Good luck I’m waiting on drs and insurance right now I’ll
attach a picture of my devil spikes to show you some monsters inside who’s your dr and does he take United Health care insurance let me know I have been diagnosed already I diffenetly have e s and have had it for about five years I love in Hawaii and know one is capable here in the islands so travel and suffering are in my near future so god bless you and your family and I’ll pray for you friend and god speed keep us posted on you progress Aloha. Big island buzz:)))))
So I’m 13 days post op & I’m feeling good! Still swollen & some nerves were pulled (not damaged) so my tongue is hard to move on the right side making eating difficult. The funny thing is, I had ZERO restrictions after surgery. I cound pick up my daughter, drive (but not while using pain meds). My doc is hopeful the left side won’t need done. Guess we’ll see in a few months!
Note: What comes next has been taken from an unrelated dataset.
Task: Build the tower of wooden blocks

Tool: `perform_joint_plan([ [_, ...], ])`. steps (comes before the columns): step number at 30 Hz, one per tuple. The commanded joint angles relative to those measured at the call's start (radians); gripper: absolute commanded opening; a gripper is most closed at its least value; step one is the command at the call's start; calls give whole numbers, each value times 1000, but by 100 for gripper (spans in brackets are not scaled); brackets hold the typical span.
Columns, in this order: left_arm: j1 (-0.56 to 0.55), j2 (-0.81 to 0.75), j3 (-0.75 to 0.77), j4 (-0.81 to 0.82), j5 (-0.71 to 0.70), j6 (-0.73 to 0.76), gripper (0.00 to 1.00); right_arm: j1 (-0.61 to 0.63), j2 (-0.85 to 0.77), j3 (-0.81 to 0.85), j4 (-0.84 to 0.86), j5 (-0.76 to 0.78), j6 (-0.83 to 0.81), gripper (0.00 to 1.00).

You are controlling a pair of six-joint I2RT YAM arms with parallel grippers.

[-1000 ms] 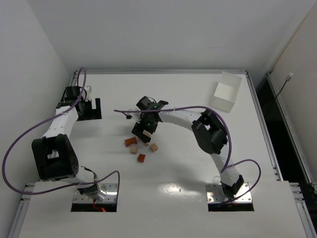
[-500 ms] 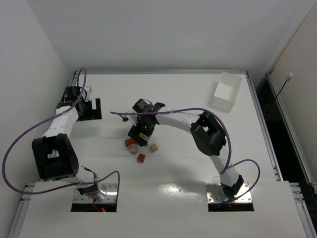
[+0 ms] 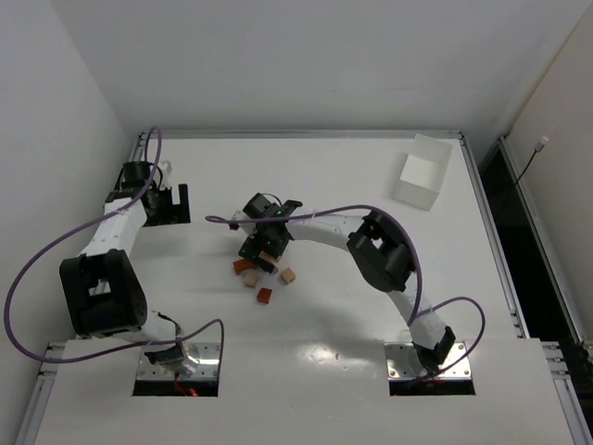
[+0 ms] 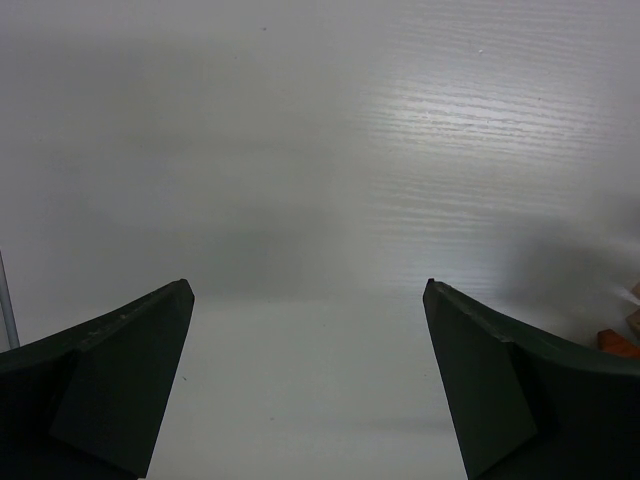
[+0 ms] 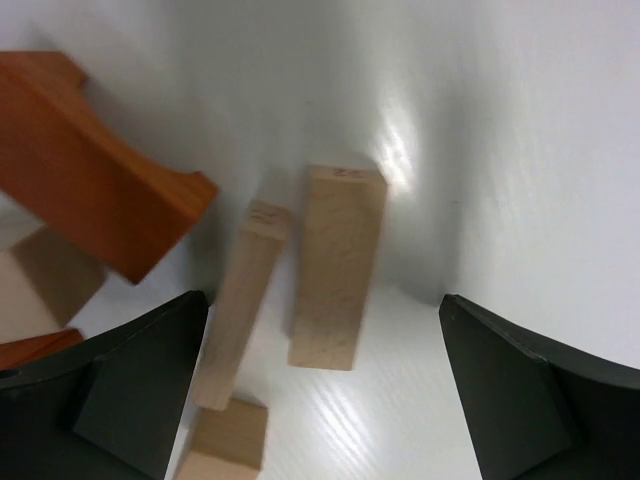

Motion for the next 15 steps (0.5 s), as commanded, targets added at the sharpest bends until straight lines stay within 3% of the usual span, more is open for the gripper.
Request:
perform_joint_plan([
  [1,11,-4,-3,26,1,-2,100,-20,43,31,15,0,12,100],
  [4,11,5,6,26,-11,-2,100,-20,57,31,1,-27,12,97],
  [6,20,16,6,26,-11,7,100,-20,57,22,1,-37,12,84],
  [7,20,25,6,26,-11,7,100,-20,57,22,1,-37,12,63],
  [9,20,25,15,26,-11,7,100,-20,57,22,1,-46,12,39],
  [10,20,37,15,26,-11,7,100,-20,57,22,1,-46,12,7],
  [11,20,38,26,26,-11,-2,100,-20,57,22,1,-46,12,0],
  [15,20,62,44,26,12,-13,100,-29,57,69,-25,50,39,0],
])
Really pleased that you’re feeling good! It does take quite a while for nerves to heal, so be patient… don’t overdo things though, there’ve been a few of us who’ve done that & set healing back. Great news, keep well!
That’s great news! I had the same problem w/ my tongue. It did take 6-9 months to heal. I sympathize w/ the eating struggle. I had to use my finger or an eating utensil to move the food to the left side that got over to the right side when I was eating so I could move it around to chew it. I actually ended up having a lot of blender meals initially as small bits were easier to eat.